# [Task item]
In full and without changes, output the data.

↓↓↓

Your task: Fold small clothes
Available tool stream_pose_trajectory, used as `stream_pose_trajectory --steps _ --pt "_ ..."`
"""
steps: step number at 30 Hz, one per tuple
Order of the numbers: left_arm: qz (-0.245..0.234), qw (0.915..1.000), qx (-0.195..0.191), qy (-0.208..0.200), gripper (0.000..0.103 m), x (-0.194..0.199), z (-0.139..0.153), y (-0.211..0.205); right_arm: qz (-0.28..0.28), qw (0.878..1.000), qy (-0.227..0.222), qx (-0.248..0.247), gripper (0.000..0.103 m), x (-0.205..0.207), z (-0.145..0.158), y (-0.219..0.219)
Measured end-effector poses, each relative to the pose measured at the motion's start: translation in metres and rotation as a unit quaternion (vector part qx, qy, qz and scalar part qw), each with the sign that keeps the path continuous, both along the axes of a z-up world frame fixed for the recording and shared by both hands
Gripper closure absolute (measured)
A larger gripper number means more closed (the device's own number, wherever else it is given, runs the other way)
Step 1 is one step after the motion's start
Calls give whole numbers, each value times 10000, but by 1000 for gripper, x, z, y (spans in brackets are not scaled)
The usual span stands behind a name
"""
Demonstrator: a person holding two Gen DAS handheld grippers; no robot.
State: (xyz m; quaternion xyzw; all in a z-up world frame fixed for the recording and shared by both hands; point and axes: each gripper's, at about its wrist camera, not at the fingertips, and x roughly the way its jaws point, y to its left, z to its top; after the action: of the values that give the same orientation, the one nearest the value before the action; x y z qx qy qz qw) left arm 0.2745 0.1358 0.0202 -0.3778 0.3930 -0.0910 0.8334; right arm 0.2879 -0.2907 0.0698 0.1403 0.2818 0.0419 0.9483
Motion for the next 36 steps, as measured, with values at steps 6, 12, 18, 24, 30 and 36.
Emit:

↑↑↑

# [Written response]
Your task: Fold small clothes
Available tool stream_pose_trajectory, used as `stream_pose_trajectory --steps _ --pt "_ ..."`
"""
steps: step number at 30 Hz, one per tuple
Order of the numbers: left_arm: qz (-0.245..0.234), qw (0.915..1.000), qx (-0.195..0.191), qy (-0.208..0.200), gripper (0.000..0.103 m), x (-0.194..0.199), z (-0.139..0.153), y (-0.211..0.205); right_arm: qz (-0.28..0.28), qw (0.878..1.000), qy (-0.227..0.222), qx (-0.248..0.247), gripper (0.000..0.103 m), x (-0.205..0.207), z (-0.145..0.158), y (-0.219..0.219)
Measured end-effector poses, each relative to the pose measured at the motion's start: translation in metres and rotation as a unit quaternion (vector part qx, qy, qz and scalar part qw), each with the sign that keeps the path continuous, both along the axes of a z-up world frame fixed for the recording and shared by both hands
Gripper closure absolute (measured)
A larger gripper number means more closed (the device's own number, wherever else it is given, runs the other way)
Step 1 is one step after the motion's start
Calls give whole numbers, each value times 10000, but by 1000 for gripper, x, z, y (spans in brackets are not scaled)
The usual span stands behind a name
"""
Demonstrator: a person holding two Gen DAS handheld grippers; no robot.
State: (xyz m; quaternion xyzw; all in a z-up world frame fixed for the recording and shared by both hands; point and axes: each gripper's, at about its wrist camera, not at the fingertips, and x roughly the way its jaws point, y to its left, z to its top; after the action: of the values that give the same orientation, the one nearest the value before the action; x y z qx qy qz qw) left arm 0.2745 0.1358 0.0202 -0.3778 0.3930 -0.0910 0.8334; right arm 0.2879 -0.2907 0.0698 0.1403 0.2818 0.0419 0.9483
Motion for the next 36 steps, as measured, with values at steps 6, 12, 18, 24, 30 and 36.
Emit:

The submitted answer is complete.